Stimmen von Aktivisten
Die Aktionsgruppe Rational Regulation (RARE) begrüßt die vorgeschlagenen Verordnungen, sieht aber aufgrund des Rücktritts von Jindřich Vobořil mögliche Gefahren eines Scheiterns. Mit der neuen Gesetzgebung, die einen Prohibitionsansatz durch Kontrolle und Regulierung zum Wohle des Staates und der Bürger ersetzt, würde sich die Tschechische Republik den Veränderungen anschließen, die kürzlich in Deutschland und zuvor schon in den Vereinigten Staaten stattfanden.

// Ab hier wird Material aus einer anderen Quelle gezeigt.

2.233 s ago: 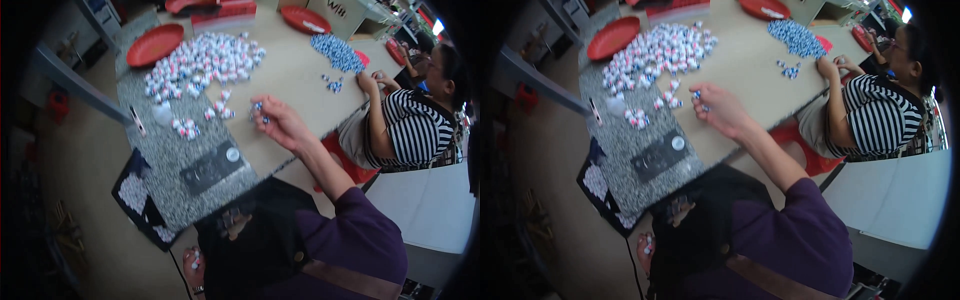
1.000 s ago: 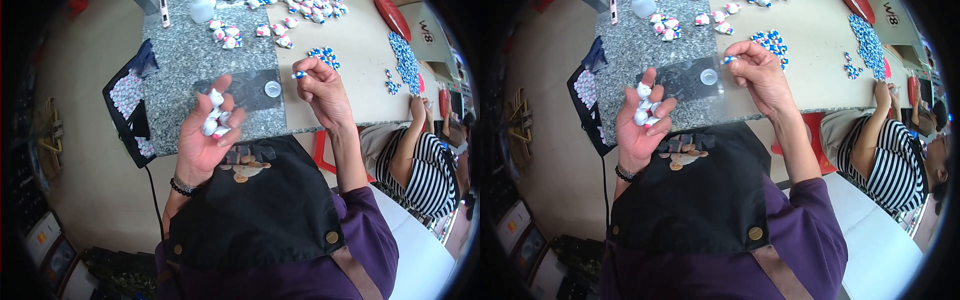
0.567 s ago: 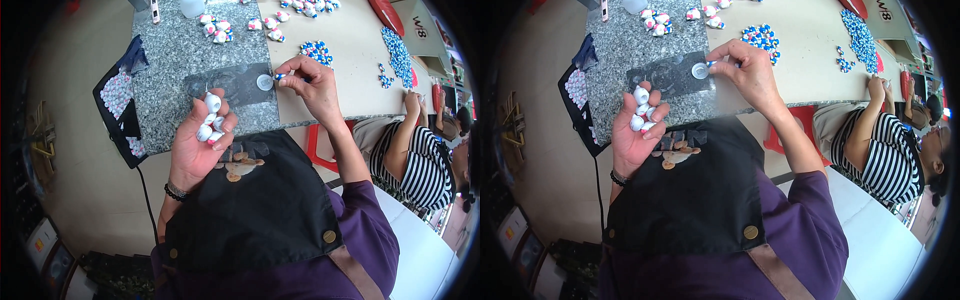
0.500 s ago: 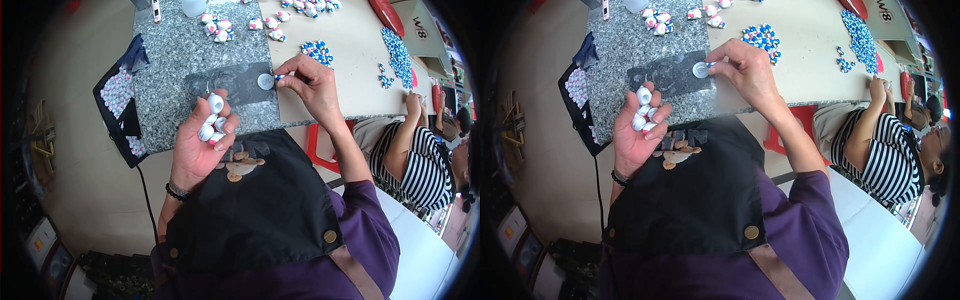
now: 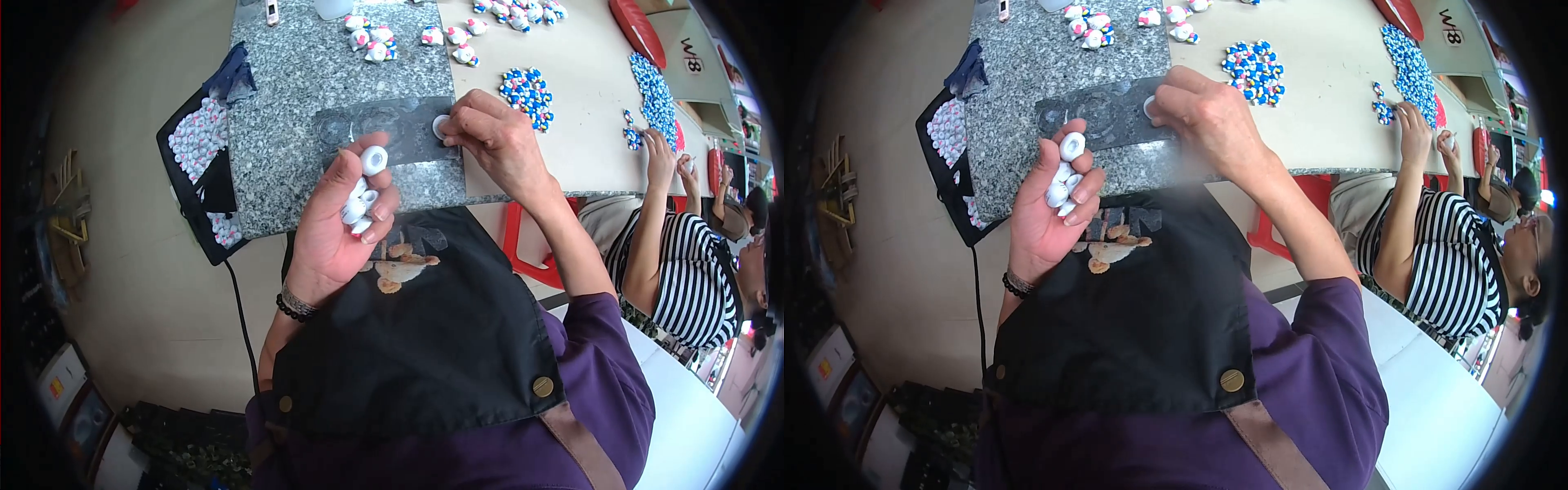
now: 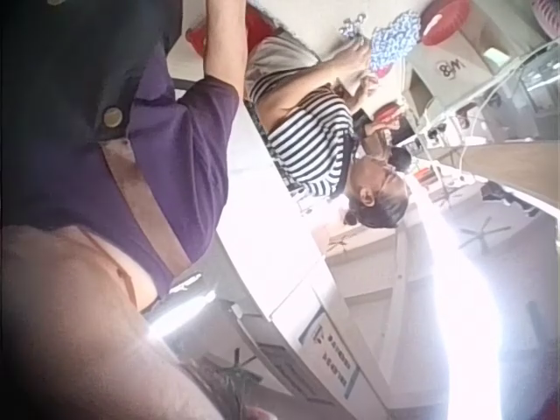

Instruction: The person assembles figurines by dipping figurine body pieces into glue, attaching them to figurine heads by hand, and placing the assembled figurines on the table.

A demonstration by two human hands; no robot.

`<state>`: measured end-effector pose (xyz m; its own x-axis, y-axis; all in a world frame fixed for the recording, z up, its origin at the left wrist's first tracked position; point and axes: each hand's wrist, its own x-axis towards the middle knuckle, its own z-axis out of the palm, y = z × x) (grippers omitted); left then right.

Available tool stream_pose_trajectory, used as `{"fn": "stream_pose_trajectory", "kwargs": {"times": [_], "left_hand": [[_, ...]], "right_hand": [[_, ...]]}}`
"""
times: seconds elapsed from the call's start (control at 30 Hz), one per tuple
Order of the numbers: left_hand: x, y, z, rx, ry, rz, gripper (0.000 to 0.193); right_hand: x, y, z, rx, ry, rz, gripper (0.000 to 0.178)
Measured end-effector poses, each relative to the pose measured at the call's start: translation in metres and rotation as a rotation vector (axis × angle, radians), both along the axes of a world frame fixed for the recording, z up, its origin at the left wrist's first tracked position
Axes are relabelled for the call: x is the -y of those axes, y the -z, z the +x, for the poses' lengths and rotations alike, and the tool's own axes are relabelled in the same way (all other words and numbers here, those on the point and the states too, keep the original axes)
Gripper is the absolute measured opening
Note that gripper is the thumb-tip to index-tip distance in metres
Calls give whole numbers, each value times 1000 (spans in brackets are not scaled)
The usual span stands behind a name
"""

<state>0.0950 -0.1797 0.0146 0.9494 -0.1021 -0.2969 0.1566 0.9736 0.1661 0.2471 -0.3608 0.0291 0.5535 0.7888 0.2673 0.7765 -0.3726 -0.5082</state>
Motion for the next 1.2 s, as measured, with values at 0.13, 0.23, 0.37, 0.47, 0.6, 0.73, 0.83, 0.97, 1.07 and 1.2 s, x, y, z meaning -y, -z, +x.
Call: {"fn": "stream_pose_trajectory", "kwargs": {"times": [0.13, 0.23, 0.37, 0.47, 0.6, 0.73, 0.83, 0.97, 1.07, 1.2], "left_hand": [[-2, -8, 2, -23, 9, 165, 42], [1, -5, 3, 12, -22, 274, 40], [8, -13, 16, -27, -50, 508, 37], [11, -17, 26, -1, -48, 689, 36], [15, -15, 32, 10, -58, 789, 35], [18, -13, 31, 51, -31, 916, 39], [18, -10, 31, 80, -32, 984, 38], [17, -8, 31, 111, -37, 1098, 35], [16, -7, 31, 137, -44, 1211, 35], [17, -18, 34, 99, -69, 1339, 27]], "right_hand": [[0, 2, 1, 8, 32, 15, 13], [2, 2, 3, -27, 46, 115, 14], [5, 3, 3, -405, 229, 355, 14], [0, -2, -3, -898, 321, 570, 10], [-11, -20, -16, -1041, 324, 738, 5], [-19, -23, -23, -999, 199, 710, 8], [-21, -22, -25, -928, 175, 649, 9], [-21, -17, -24, -757, 113, 603, 9], [-21, -16, -24, -659, 60, 570, 10], [-23, -17, -27, -699, 54, 616, 11]]}}
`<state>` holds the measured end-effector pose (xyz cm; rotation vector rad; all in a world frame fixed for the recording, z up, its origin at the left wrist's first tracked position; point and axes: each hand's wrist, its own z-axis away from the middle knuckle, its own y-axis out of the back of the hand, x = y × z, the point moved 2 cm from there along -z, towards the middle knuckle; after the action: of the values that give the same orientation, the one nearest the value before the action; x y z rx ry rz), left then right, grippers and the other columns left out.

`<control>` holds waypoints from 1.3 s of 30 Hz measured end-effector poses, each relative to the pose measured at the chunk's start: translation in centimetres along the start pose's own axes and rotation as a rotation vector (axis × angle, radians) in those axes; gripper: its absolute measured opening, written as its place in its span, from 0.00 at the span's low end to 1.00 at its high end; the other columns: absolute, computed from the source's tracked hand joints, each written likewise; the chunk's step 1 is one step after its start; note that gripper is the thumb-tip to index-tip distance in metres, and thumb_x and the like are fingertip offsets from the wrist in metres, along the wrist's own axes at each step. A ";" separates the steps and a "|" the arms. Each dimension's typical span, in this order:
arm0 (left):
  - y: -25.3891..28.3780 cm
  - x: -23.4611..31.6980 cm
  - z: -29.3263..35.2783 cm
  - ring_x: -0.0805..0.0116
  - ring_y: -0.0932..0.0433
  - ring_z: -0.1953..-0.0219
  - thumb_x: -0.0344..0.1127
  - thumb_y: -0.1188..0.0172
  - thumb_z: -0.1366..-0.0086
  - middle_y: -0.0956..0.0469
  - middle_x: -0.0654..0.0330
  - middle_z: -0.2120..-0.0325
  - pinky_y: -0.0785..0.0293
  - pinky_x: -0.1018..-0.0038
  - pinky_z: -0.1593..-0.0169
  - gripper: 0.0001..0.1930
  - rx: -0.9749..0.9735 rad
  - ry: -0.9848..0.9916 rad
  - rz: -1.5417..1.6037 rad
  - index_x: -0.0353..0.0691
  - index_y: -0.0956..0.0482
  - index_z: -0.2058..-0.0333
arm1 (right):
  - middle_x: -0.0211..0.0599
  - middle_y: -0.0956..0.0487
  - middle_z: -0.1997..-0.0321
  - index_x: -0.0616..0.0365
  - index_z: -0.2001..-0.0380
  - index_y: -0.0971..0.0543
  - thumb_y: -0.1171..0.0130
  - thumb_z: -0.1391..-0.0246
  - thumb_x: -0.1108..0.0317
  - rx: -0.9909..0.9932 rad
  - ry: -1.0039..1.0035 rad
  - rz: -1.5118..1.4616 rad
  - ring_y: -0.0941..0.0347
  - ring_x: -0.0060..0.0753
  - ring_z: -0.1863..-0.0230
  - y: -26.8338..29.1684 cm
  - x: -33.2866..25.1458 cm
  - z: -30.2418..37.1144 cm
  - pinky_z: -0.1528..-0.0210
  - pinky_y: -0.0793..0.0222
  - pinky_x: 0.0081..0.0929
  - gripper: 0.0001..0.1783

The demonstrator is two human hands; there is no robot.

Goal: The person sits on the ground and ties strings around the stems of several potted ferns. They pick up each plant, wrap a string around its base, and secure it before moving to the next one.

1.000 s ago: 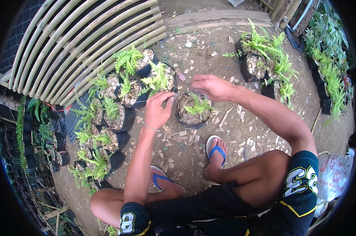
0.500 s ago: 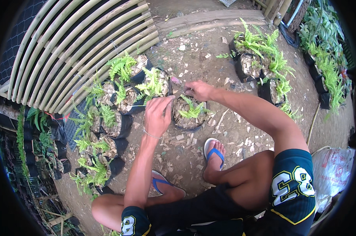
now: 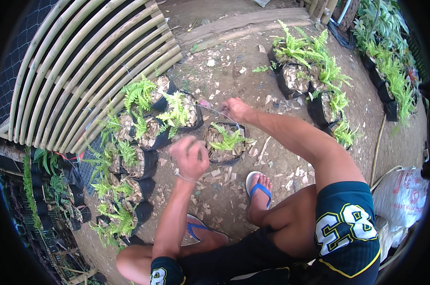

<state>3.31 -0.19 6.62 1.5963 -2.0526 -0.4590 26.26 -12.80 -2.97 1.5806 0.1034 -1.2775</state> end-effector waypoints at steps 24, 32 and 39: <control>-14.1 -5.8 3.6 0.47 0.18 0.56 0.21 0.39 0.51 0.14 0.53 0.60 0.22 0.60 0.49 0.18 -0.691 0.467 0.243 0.43 0.11 0.61 | 0.52 0.14 0.58 0.57 0.64 0.14 0.40 0.52 0.67 -0.032 -0.036 0.124 0.18 0.57 0.52 -2.3 0.7 -1.2 0.44 0.24 0.46 0.12; -13.9 -5.3 4.1 0.45 0.18 0.56 0.21 0.38 0.50 0.15 0.49 0.59 0.23 0.59 0.50 0.18 -0.679 0.471 0.291 0.41 0.14 0.58 | 0.51 0.14 0.63 0.58 0.65 0.13 0.36 0.53 0.66 0.002 -0.204 -0.004 0.17 0.51 0.58 -2.7 1.6 -1.5 0.52 0.22 0.43 0.11; -13.8 -5.6 4.9 0.47 0.19 0.62 0.33 0.32 0.38 0.15 0.50 0.65 0.23 0.59 0.56 0.09 -0.579 0.382 0.308 0.38 0.14 0.59 | 0.50 0.14 0.65 0.60 0.65 0.12 0.30 0.53 0.63 0.028 -0.446 -0.120 0.16 0.43 0.61 -3.6 2.8 -1.8 0.56 0.22 0.39 0.14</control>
<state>12.58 1.47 -5.90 0.9240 -1.6340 -0.5250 26.42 -11.31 -7.65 1.2925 -0.1031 -1.7021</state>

Der Weg für eine rationale Regulierung könnte geebnet werden und die negativen Auswirkungen der derzeitigen Prohibitionspraxis verringert. Doch das Ausscheiden von Jindřich Vobořil, der als wichtiger Experten für Suchtfragen angesehen wird, wird als zeitlich unglücklich gewählt und riskant betrachtet. Als nationaler Drogenkoordinator hätte er das Thema nicht nur professionell angehen können, sondern auch in überparteilicher Weise. Seine wichtige Position bei den Verhandlungen über eine umfassende Reform der Drogenpolitik werde sich aufgrund der Amtsniederlegung ändern und erscheine bedroht.